Claire*, 42, was always told: “Follow your dreams and the money will follow.” So that’s what she did. At 24, she opened a retail store with a friend in downtown Ottawa, Canada. She’d managed to save enough from a part-time government job during university to start the business without taking out a loan.

For many years, the store did well – they even opened a second location. Claire started to feel financially secure. “A few years ago I was like, wow, I actually might be able to do this until I retire,” she told me. “I’ll never be rich, but I have a really wonderful work-life balance and I’ll have enough.”

But in midlife, she can’t afford to buy a house, and she’s increasingly worried about what retirement would look like, or if it would even be possible. “Was I foolish to think this could work?” she now wonders.

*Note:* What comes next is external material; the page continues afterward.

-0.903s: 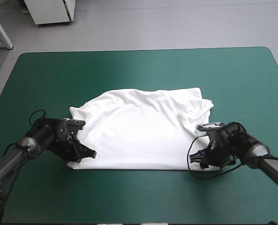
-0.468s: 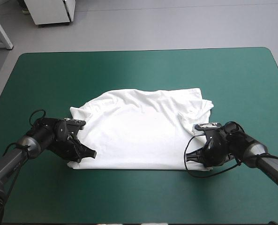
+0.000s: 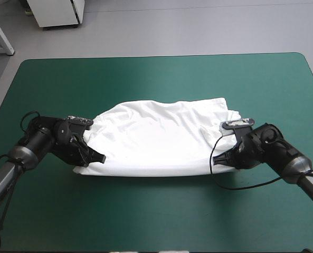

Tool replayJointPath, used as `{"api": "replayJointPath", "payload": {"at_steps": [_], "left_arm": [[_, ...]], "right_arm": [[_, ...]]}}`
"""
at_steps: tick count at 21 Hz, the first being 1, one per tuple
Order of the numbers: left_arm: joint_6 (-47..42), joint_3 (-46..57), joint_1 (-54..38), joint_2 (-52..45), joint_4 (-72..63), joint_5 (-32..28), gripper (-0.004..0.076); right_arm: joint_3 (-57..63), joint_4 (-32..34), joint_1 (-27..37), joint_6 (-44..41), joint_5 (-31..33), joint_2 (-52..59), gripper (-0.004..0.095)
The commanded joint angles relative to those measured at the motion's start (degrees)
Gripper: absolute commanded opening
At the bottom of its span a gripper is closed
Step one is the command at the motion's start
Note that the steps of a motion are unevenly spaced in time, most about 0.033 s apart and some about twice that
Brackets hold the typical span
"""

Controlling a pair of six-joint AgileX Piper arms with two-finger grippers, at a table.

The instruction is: Fold the cloth

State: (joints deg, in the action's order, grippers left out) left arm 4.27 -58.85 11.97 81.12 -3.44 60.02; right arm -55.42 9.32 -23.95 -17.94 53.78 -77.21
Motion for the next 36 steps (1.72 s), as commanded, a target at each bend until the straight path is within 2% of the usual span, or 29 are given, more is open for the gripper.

She’s one of many millennials who, in their 40s, are panicking about the realities of midlife: financial precarity, housing insecurity, job instability and difficulty saving for the future. It’s a different kind of midlife crisis – less impulsive sports car purchase and more “will I ever retire?” In fact, a new survey of 1,000 millennials showed that 81% feel they can’t afford to have a midlife crisis. Our generation is the first to be downwardly mobile, at least in the US, and do less well than our parents financially. What will the next 40 years will look like?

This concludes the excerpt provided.